Fortunately, the spacecraft has already transmitted a huge amount of data back to Earth for scientists to pore over, and they’ve already learned some remarkable things.
“Until the Cassini mission, little was known about Saturn’s largest moon Titan, save that it was a Mercury-sized world whose surface was veiled beneath a thick, nitrogen-rich atmosphere,” reads a NASA-Jet Propulsion Laboratory report. “But Cassini mapped Titan’s surface, studied its atmospheric reaction, discovered liquid seas there and even sent a probe to the moon’s surface, completely rewriting our understanding of this remarkably Earth-like world.”
Hoping to get as close as possible to Titan’s surface in 2005, NASA scientists instructed the European Space Agency’s Huygens probe to detach from Cassini and head down for the first landing on the surface of a planet or moon in the outer solar system, as depicted in the following video of Huygens’ descent.
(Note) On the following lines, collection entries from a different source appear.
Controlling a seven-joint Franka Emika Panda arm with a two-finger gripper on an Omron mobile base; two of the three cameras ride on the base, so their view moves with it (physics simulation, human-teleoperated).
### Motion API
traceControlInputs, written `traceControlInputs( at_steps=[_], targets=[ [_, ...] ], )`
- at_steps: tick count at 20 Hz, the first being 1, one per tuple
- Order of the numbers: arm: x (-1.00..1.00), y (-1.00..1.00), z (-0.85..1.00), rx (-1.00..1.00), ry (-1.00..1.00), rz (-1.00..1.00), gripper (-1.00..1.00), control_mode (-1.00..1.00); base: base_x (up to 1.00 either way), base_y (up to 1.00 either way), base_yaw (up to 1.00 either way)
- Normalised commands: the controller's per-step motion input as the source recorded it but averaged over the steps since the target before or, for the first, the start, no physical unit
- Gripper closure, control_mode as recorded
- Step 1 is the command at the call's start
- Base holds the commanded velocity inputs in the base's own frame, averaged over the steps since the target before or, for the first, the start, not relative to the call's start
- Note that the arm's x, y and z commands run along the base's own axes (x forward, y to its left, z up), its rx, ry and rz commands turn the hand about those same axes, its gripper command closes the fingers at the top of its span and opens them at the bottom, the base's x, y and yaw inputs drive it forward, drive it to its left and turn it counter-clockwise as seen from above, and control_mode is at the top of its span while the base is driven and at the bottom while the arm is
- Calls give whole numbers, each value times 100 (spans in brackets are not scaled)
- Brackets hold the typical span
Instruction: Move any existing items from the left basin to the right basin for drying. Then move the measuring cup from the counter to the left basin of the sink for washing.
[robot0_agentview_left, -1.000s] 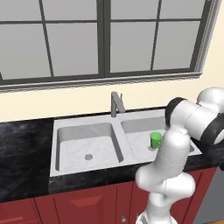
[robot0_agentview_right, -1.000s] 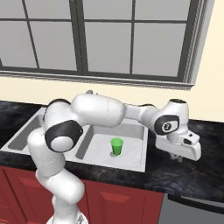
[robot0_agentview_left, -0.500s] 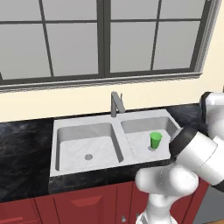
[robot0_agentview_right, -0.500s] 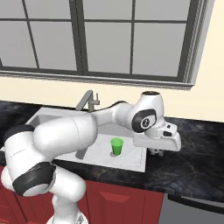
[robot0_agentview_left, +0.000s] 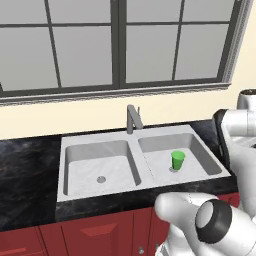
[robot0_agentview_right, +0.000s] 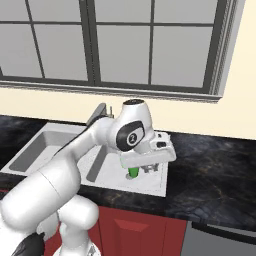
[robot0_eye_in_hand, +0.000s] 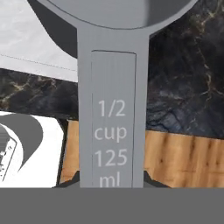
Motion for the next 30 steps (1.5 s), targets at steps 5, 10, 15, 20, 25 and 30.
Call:
traceControlInputs(
  at_steps=[5, 10, 15, 20, 25, 30],
  targets=[
    [0, 77, 9, 0, 0, 39, 100, -100, 0, 0, 0],
    [0, 82, 11, 1, 1, 37, 100, -100, 0, 0, 0],
    [1, 75, 28, 5, 8, 30, 100, -100, 0, 0, 0],
    [3, 82, 23, 7, 13, 27, 100, -100, 0, 0, 0],
    [0, 83, 10, 7, 16, 22, 100, -100, 0, 0, 0],
    [0, 75, 0, 6, 15, 9, 100, -100, 0, 0, 0]
  ],
)
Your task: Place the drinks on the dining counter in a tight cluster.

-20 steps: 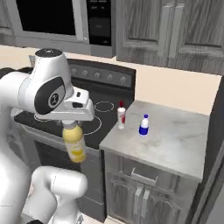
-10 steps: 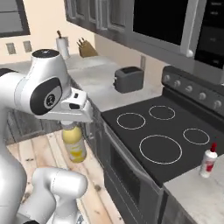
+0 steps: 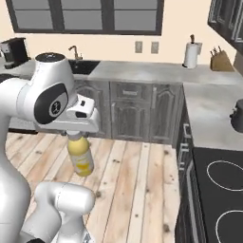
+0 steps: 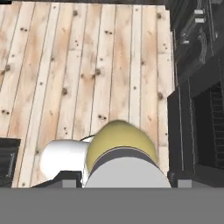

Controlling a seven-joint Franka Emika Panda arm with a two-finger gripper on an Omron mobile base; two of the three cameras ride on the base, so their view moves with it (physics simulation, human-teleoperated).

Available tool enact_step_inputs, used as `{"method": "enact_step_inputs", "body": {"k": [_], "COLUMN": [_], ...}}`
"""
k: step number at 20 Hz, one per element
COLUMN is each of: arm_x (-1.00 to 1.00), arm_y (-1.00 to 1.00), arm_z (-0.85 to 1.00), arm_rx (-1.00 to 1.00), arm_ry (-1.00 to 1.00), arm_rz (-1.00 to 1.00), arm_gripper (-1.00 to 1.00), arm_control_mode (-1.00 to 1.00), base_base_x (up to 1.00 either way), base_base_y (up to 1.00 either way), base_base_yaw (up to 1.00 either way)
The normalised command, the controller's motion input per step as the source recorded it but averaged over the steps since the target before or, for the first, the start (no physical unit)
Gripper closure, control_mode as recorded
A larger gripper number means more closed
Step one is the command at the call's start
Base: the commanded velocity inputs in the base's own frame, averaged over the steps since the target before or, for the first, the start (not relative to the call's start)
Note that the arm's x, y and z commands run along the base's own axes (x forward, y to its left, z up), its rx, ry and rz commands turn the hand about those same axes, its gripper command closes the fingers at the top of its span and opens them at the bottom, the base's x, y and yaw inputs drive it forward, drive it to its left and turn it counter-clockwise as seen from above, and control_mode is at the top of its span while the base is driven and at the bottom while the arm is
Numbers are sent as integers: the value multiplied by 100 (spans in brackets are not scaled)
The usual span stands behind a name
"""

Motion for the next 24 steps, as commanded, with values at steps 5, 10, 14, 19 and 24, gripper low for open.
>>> {"method": "enact_step_inputs", "body": {"k": [5, 10, 14, 19, 24], "arm_x": [0, 0, 0, 0, 0], "arm_y": [0, 0, 0, 0, 0], "arm_z": [0, 0, 0, 0, 0], "arm_rx": [0, 0, 0, 0, 0], "arm_ry": [0, 0, 0, 0, 0], "arm_rz": [0, 0, 0, 0, 0], "arm_gripper": [100, 100, 100, 100, 100], "arm_control_mode": [100, 100, 100, 100, 100], "base_base_x": [-34, 0, 0, 3, 43], "base_base_y": [0, 3, 19, 30, 32], "base_base_yaw": [87, 98, 89, 85, 72]}}
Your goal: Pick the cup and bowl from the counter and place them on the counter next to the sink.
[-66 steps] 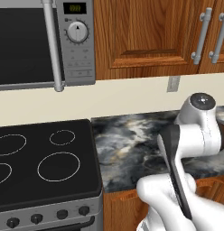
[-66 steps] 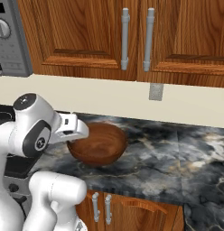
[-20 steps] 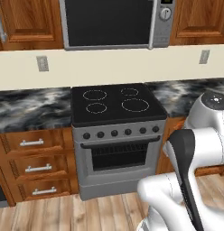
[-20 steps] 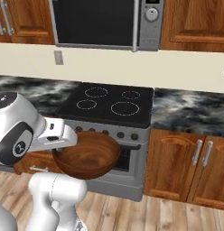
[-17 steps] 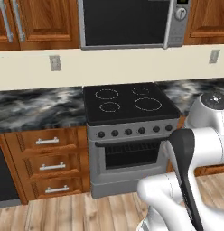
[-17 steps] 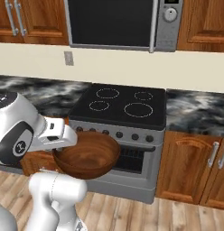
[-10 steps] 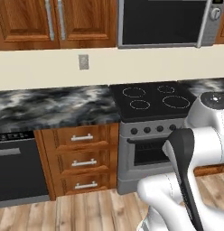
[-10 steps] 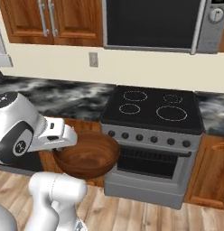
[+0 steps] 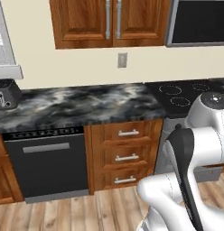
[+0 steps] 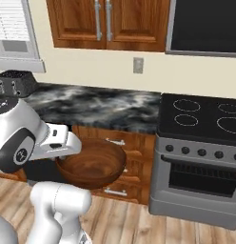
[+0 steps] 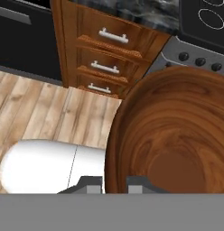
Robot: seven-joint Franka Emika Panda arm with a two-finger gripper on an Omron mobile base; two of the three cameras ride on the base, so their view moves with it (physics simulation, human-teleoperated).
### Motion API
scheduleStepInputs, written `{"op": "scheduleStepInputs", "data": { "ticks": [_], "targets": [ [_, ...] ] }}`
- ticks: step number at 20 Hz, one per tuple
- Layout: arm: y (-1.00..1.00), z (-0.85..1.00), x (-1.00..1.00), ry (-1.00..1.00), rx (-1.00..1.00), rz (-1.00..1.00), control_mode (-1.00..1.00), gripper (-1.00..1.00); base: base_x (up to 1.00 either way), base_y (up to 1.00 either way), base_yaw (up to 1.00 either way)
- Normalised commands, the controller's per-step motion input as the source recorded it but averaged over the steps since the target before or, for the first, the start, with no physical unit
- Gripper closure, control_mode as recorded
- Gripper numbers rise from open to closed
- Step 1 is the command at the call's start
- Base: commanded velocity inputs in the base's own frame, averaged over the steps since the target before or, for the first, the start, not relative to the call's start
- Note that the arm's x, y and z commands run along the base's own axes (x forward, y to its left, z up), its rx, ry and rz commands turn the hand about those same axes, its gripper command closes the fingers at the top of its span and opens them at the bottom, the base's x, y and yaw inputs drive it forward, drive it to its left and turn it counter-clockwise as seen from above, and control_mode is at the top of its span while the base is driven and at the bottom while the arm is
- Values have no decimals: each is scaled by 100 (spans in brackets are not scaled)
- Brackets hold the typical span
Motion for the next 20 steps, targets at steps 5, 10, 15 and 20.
{"op": "scheduleStepInputs", "data": {
  "ticks": [5,10,15,20],
  "targets": [
    [0,0,0,0,0,0,100,100,0,100,-1],
    [0,0,0,0,0,0,100,100,1,100,-2],
    [0,0,0,0,0,0,100,100,2,100,-3],
    [0,0,0,0,0,0,100,100,5,100,-4]
  ]
}}
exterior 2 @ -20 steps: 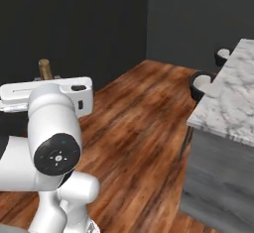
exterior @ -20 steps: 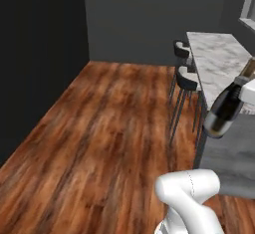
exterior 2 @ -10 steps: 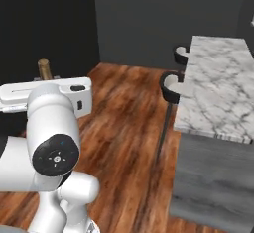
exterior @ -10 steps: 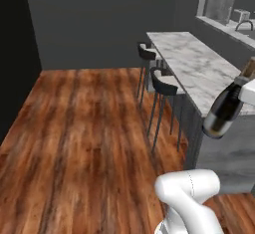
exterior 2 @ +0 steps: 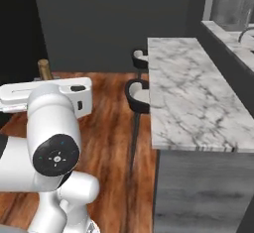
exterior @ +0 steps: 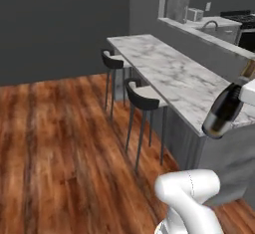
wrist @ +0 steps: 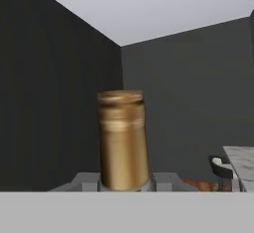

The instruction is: Get the candle and the wine from the cabinet and move them to the dining counter.

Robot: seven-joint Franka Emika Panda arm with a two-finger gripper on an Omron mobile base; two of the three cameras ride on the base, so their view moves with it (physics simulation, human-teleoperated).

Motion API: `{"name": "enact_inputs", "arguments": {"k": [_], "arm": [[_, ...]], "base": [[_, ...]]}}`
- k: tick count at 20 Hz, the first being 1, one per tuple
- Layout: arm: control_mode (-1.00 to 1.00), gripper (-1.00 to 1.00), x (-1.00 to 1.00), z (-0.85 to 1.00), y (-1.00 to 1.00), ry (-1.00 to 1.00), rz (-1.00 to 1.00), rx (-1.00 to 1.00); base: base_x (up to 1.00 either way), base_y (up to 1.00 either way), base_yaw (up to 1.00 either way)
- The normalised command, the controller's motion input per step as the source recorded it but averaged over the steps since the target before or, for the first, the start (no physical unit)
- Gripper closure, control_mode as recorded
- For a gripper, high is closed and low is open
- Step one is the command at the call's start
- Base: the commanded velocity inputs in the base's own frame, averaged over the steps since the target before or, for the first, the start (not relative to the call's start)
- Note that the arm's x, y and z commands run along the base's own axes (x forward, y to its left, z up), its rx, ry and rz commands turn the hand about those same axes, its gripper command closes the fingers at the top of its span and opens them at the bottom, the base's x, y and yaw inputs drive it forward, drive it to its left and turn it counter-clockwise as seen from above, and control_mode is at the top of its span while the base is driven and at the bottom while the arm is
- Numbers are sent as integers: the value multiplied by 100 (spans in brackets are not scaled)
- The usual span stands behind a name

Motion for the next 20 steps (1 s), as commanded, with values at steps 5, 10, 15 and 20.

“Every object in the solar system seems to be unique, but Titan is especially so, because it’s the one natural satellite of another planet that has a dense atmosphere,” Lunine told The Huffington Post. “A few others have thin atmospheres, but this is an atmosphere that’s dense enough that you could parachute to the surface, and that’s exactly what Huygens did.”
“Everything that Cassini and its probe Huygens have shown us is that this is an active cycle of weather and of formation of streams and rivers, which really makes this moon different from all the other moons in the solar system,” he added. “Cassini and Huygens told us that Titan is a place with an active climate system. There are large seas and hundreds of smaller lakes containing liquid methane and other organics in the polar regions of Titan ― enough liquid methane to be the equivalent of more than 200 times the known oil and gas reserves on Earth.”
Titan is not exactly Earthling-friendly, however, given the extreme methane conditions and an average temperature of minus 290 degrees Fahrenheit. And after more than 30 years of research into Titan’s unique environment, Lunine warns that there is “a real boundary in the solar system” that should also discourage Earthlings from making Titan our second home.
“Once you go beyond Mars, in order to get to other objects, like the moons of Jupiter or Saturn, you’re spending so much time in space, as an astronaut, that you’re absorbing a lot of radiation, particularly cosmic rays, which are very difficult to shield against,” he explained.
With the news earlier this year of the discovery of “Proxima b,” a potentially Earth-like planet just over four light-years away from us, it would be ironic if one of the moons in our own solar system turned out to have many of the same characteristics as our home world.
Yet with Cassini’s planned 2017 death dive into Saturn, it will be many years before another mission is sent to Titan to make further and possibly more tantalizing discoveries.
This long-term waiting, while frustrating, also gives scientists like Lunine hope for the future of space exploration ― and serves as important motivation.
“As far as ensuring our own continued survival, we have to do that by taking care of our home planet,” he said.
“If we do discover that one of the moons of the outer solar system has life today ― microbial life ― or if there’s evidence discovered on Mars that life did exist there in the past, that would generate so much excitement that we would have discovered life that had a separate origin from life on Earth, it would compel a more ambitious exploration program.”